The Role of miRNAs in Neuronal Cell Survival and Function

Paul Greengard, Laboratory of Molecular and Cellular Neuroscience, The Rockefeller University

Understanding of the molecular mechanisms of drug addiction is essential for the development of novel approaches for the treatment of this debilitating disease. Recent findings showed that development of addictive behavior in mice is associated with stable changes in gene and protein expression. We found that establishment of cocaine addiction in mice is associated with expression changes of numerous miRNAs in the striatum, a brain area responsible for drug addiction.

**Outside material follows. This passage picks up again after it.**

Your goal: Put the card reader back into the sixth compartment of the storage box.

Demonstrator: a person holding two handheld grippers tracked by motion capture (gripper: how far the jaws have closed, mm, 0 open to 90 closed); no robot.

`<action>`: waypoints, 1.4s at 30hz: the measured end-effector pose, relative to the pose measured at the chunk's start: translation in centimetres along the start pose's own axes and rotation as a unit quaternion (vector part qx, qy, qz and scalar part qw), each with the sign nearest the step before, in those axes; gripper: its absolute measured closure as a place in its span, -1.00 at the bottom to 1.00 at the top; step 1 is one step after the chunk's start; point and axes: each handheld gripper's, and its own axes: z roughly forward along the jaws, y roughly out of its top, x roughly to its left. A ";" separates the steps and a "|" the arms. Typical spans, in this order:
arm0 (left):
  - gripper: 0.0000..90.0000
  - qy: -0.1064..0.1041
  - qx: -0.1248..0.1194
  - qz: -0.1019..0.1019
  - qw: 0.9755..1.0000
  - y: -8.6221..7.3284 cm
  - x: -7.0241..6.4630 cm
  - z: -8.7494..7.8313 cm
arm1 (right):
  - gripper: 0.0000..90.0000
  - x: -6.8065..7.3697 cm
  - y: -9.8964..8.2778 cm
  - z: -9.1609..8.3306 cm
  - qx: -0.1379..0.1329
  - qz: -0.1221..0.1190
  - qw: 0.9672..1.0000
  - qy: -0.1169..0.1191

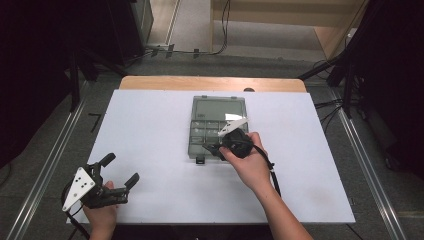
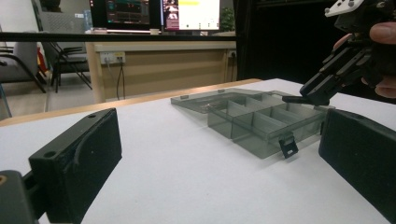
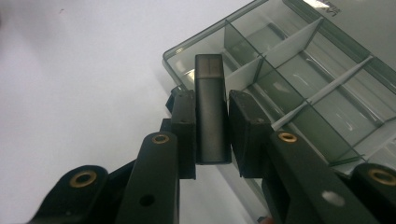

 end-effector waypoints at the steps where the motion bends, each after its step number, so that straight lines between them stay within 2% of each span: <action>1: -1.00 0.000 0.000 -0.001 1.000 0.0 0.0 0.0 | 0.57 -0.1 0.0 0.1 0.000 0.000 1.000 -0.002; 18: -1.00 -0.001 0.000 0.000 1.000 0.0 0.0 0.0 | 0.57 -1.3 0.4 1.3 0.000 0.026 1.000 -0.015; 28: -1.00 -0.001 -0.001 -0.001 1.000 0.0 0.0 0.0 | 0.57 -1.7 0.6 1.8 -0.002 0.052 0.998 -0.029; 34: -1.00 -0.002 -0.001 -0.001 1.000 0.0 0.0 0.0 | 0.54 -1.8 0.6 2.1 -0.004 0.055 0.998 -0.034; 35: -1.00 -0.002 -0.001 -0.001 1.000 0.0 0.0 0.0 | 0.44 -1.8 0.6 2.2 -0.003 0.053 0.998 -0.037; 39: -1.00 -0.002 -0.001 -0.001 1.000 0.0 0.0 0.0 | -0.36 -1.6 0.6 2.1 -0.013 0.050 0.999 -0.017; 42: -1.00 -0.002 -0.001 -0.001 1.000 0.0 0.0 0.0 | -0.75 -1.4 0.6 1.9 -0.020 0.039 0.999 -0.020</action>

Given the potent role of miRNAs in regulation of protein expression, we hypothesize that cocaine-regulated miRNAs contribute to the establishment of the protein expression network that supports addiction. To evaluate the contribution of cocaine induced miRNAs to the development and maintenance of cocaine addiction we propose to address the impact of striatum specific alteration of individual miRNAs on addiction. We will test whether correction of miRNA levels affected by chronic cocaine treatment affects the development of addictive behavior in vivo. Additionally, we will attempt to identify the striatal targets of individual miRNAs using a proteomic approach. Inactivation of miRNA that are induced by cocaine treatment will be achieved by injection of the RNA based cell-permeable specific miRNA inhibitors into the striatum. In turn, striatum specific normalization of miRNA that are suppressed by cocaine will be achieved by using miRNA expressing adeno-associated virus (AAV). Identification of specific miRNAs and their targets that play a role in the development and maintenance of cocaine addiction may help to reveal the molecular networks controlling dopamine signaling in health and disease. Furthermore, targeting of the addiction-associated miRNAs by synthetic miRNA antagonists may lead to development of novel and highly specific approaches for treatment of addiction.